- The Men in Black #1 (Jan. 1990), cover art by Max S. Fellwalker.

Publication information
- Publisher: Marvel Comics
- Schedule: Monthly
- Format: Mini-series One-shots
- Genre: Science fiction
- Publication date: Jan.–March 1990 May–July 1991
- No. of issues: 6

Creative team
- Created by: Lowell Cunningham
- Written by: Lowell Cunningham
- Artist: Sandy Carruthers

Collected editions
- The Men in Black: ISBN 0944735606

= The Men in Black (comics) =

Comic book

The Men in Black is an American science fiction comic book series based on the "men in black" conspiracy theory. It was created and written by Lowell Cunningham, illustrated by Sandy Carruthers, and originally published by Malibu Comics under its Aircel Comics imprint. Malibu was later acquired by Marvel Comics. Three issues of The Men in Black were published in 1990, with another three the following year. The comics spawned a media franchise which includes a series of four films, an animated television series, video games, and a theme park attraction, as well as several one-shot comics from Marvel.

==Publication history==
The original three-issue series of The Men in Black was published in 1990 by Aircel Comics. After acquiring Aircel, Malibu Comics released a second three-issue series, The Men in Black Book II, in 1991.

Malibu was purchased by Marvel Comics in 1994, and when the feature film Men in Black was released, Marvel published a number of one-shots in 1997, a sequel to the original comic book line, a sequel to the film, a movie adaptation, and a reprint of the first issue of the original Aircel miniseries.

The first series was collected into a trade paperback (June 1990, ISBN 0944735606).

==Plot==

The Men in Black is an international agency which oversees and investigates both good and evil paranormal activity on Earth, including alien life, demons, mutants, zombies, werewolves, vampires, legendary creatures and other paranormal beings. To keep their investigations secret, much of the global population is unaware of their activities and is liable to be neuralyzed to erase any memory of interaction with the agents or related phenomena.

Notable members include Zed, Jay, Kay, and Ecks. Ecks later becomes a rogue agent after learning that the MIB seeks to keep the supernatural hidden to manipulate and reshape the world in their own image.

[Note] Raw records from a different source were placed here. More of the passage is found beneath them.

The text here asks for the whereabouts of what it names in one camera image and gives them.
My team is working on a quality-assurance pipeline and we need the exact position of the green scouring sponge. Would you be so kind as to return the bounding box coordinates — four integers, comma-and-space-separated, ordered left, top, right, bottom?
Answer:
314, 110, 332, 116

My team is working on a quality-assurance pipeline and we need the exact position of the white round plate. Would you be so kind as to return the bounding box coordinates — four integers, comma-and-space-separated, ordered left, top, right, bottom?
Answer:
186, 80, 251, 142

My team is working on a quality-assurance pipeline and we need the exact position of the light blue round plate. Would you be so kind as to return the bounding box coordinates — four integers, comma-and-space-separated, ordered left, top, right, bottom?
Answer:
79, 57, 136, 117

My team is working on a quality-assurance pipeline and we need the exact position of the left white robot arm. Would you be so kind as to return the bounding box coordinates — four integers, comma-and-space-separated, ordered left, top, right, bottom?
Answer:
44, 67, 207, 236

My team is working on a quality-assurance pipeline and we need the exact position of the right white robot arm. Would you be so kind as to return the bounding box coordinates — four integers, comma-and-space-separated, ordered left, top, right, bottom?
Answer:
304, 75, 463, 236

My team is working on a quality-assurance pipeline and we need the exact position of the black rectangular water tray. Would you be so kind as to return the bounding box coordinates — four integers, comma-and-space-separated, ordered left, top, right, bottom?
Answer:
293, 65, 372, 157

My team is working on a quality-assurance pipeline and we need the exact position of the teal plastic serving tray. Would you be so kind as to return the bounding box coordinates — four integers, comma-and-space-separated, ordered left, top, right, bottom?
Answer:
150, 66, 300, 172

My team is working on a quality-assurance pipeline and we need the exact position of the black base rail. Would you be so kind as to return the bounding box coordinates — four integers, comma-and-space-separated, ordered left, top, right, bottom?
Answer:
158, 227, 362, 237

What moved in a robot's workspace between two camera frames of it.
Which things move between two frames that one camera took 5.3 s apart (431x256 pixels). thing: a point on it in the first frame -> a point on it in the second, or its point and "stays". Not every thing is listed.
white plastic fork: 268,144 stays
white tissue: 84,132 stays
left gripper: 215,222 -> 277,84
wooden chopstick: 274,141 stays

An agent may use any means necessary, including death and destruction, to accomplish a mission. Agents sever all ties with their former lives, and (thanks to the neuralyzer) as far as the world is concerned, they do not exist.

== Adaptations ==

Beginning with the release of the film Men in Black in 1997, the comic book has been adapted across a wide variety of media, spawning an entire franchise. Starring Will Smith and Tommy Lee Jones, the film proved a huge box office success for Columbia Pictures and Amblin Entertainment, resulting in two sequels: Men in Black II and Men in Black 3. The popularity of the films subsequently led to many tie-ins and spin-offs, including an animated series, novelizations, soundtracks of each film, video games, and a theme park attraction. A spin-off was released in 2019, titled Men in Black: International. It continues the universe of the first three films, instead of adapting the original material from the comic book.

Despite sharing the same basic premise, the various adaptations differ greatly from the original comics. Some of these differences include:

- The secret organization exclusively polices extraterrestrial activity on Earth, omitting the other paranormal elements.
- The agency's main goal is to maintain order on Earth, rather than to direct it.
- Zed physically appears, rather than being an unseen character.
- Ecks is absent in the film, and is replaced by Dr. Laurel Weaver (later Agent L).
- Agent Jay is an African-American man, instead of a blonde-haired white man.
- The tone of the series was lightened, exchanging the comics' dark and bleak approach for comedy.